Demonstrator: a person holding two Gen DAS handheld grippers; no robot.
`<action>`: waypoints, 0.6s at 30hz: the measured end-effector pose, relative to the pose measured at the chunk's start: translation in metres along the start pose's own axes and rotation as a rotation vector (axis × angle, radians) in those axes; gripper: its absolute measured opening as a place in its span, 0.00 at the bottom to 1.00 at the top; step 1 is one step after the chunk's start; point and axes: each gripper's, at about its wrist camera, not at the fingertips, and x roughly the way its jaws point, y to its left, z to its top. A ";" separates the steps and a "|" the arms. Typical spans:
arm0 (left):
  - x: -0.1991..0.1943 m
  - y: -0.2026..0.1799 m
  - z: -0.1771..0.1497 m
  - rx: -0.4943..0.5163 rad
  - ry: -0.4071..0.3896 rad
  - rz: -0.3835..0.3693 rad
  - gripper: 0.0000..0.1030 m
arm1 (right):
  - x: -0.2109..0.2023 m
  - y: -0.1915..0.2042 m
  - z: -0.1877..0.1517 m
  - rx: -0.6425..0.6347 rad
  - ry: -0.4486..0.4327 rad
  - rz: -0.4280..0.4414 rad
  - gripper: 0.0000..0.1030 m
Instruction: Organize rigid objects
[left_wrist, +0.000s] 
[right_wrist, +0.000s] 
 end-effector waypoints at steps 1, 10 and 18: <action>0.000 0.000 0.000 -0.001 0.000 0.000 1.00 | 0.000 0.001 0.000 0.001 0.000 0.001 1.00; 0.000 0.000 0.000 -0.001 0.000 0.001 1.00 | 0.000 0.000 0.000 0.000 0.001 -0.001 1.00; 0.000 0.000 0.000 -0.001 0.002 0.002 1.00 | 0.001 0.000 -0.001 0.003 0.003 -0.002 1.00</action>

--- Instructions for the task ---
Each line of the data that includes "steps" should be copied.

--- Solution ---
`<action>`: waypoints, 0.6s at 30hz: the measured end-effector pose, relative to the pose measured at the chunk's start: translation in metres along the start pose's own axes and rotation as a rotation vector (axis × angle, radians) in those axes; gripper: its absolute measured opening as a place in its span, 0.00 at the bottom to 1.00 at the top; step 1 is one step after the chunk's start; point and axes: each gripper's, at about its wrist camera, not at the fingertips, and x roughly the way its jaws point, y to its left, z to its top. A ";" separates the steps and a "|" the arms. Typical spans:
 end-effector waypoints at steps 1, 10 and 18: <action>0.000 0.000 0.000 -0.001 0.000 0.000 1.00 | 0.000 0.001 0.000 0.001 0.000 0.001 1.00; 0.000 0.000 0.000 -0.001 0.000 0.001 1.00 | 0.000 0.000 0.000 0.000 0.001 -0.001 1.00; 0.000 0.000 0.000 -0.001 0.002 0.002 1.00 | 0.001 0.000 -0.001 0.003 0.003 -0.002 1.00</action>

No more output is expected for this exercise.